Aspiring art teacher and North Albany Senior High School student Neve Schoof has earned the highest ATAR School of Isolated and Distance Education score for year 11 art in WA.
The 17-year-old scored 75 for the ATAR subject she has been completing through SIDE and said she was thrilled to find out about her top score.
“I was excited — I think the actual end score was about 75 or something, and I was like ‘wow, art must be really hard if I’m the highest’,” she said.
Ms Schoof said she experimented with different mediums as part of the course, and said it was a highlight of her art experience for the year.
“I think experimenting and creating projects that I’ve never really done before,” she said.
“I’ve experimented with oil and stuff like that, and creating large scale artworks as well.”
Her project for the year’s first semester was a oil-paint-on-canvas piece that explored the destruction of pollution and growing up alongside it as a child.
“It was this picture of a boy in the foreground, and then in the background it was like destruction and pollution — it was like innocence first and then pollution,” Ms Schoof said.
Her final piece for semester two was an acrylic-on-board in a triptych that explored a young girl’s experience as a migrant.
“It was about immigration and finding your identity even though I’ve never experienced it myself, but I’ve seen other who have experienced that kind of thing,” she said.

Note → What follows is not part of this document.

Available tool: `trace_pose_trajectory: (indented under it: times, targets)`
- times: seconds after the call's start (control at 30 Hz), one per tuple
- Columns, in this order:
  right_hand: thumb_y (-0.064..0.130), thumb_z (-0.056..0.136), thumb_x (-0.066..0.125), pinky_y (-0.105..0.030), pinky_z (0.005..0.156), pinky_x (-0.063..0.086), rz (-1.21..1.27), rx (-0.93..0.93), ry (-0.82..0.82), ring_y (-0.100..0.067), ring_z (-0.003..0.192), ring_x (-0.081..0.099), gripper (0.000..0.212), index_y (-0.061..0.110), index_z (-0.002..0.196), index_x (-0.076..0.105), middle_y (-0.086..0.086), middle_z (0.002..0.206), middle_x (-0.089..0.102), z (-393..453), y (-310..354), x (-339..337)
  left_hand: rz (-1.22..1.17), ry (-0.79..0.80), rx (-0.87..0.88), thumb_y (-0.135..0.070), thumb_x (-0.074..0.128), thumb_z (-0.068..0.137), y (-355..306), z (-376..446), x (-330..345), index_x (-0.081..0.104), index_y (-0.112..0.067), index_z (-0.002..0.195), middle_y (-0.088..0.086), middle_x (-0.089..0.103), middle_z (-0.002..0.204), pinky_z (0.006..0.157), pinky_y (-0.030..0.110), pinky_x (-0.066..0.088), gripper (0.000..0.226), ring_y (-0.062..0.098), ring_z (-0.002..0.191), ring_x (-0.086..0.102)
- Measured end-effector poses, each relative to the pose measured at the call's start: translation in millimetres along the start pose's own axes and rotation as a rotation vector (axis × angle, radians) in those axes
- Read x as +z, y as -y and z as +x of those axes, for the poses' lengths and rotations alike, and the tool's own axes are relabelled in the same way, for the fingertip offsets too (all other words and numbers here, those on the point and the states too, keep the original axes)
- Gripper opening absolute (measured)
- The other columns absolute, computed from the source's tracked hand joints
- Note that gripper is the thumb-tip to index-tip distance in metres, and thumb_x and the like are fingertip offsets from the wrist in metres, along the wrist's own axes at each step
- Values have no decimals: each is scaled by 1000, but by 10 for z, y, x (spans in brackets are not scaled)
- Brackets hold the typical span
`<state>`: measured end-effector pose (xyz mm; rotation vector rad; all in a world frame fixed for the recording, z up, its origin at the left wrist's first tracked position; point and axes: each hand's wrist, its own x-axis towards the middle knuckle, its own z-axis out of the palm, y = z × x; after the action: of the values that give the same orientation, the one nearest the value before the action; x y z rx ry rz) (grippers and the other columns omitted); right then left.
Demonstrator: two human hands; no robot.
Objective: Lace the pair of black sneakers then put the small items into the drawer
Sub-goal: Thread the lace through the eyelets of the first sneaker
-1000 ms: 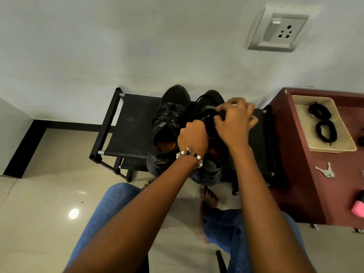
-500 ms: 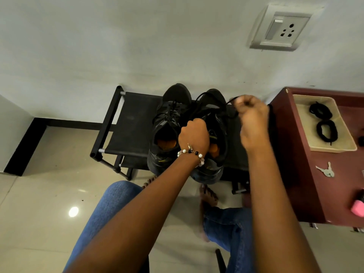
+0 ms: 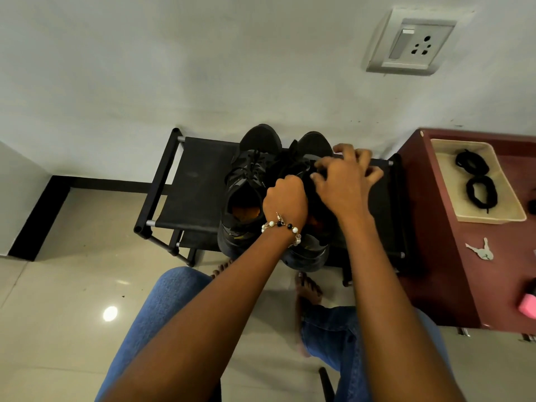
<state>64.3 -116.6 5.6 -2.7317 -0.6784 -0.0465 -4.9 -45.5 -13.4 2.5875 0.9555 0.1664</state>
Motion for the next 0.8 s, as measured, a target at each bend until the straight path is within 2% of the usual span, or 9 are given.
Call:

“It’s showing how people get displaced from their culture, and then the dragon kind of carries all the way through the triptych.
“And there’s people in the boats on the perilous seas, and the girl is trying to find her identity and she’s got a fence behind her like an asylum seeker.”
She said she was inspired by events on the news and a visit to Christmas Island.
“We went to Christmas Island one holidays, and they have a detention centre there and stories around that and how boats get crashed on the coasts and stuff trying to seek asylum — and that was really inspiring,” Ms Schoof said.
Completing ATAR art through SIDE and in the NASHs art room allowed Ms Schoof to experiment with multiple types of art in support of her final project.
“We did developmental drawings — I think next year we’re going to do a lot more, like leading up and adding to our project,” she said.
“We experimented with a lot of things, so that was when I really got to experiment with different things, and also having this art room as well with all the different materials and stuff, which I haven’t had before.”
Ms Schoof said she was “excited” her hard work paid off and urged others to not stop because of a creative block.
“I feel like sometimes you just get stuck in this creative hole because we have to do all of the other stuff, like math and English and all of that,” she said.
“But art is actually a hard subject and people don’t get that — you really have to think about what people see in your artwork.
“You can’t just make something for the sake of making it — it has to have meaning.”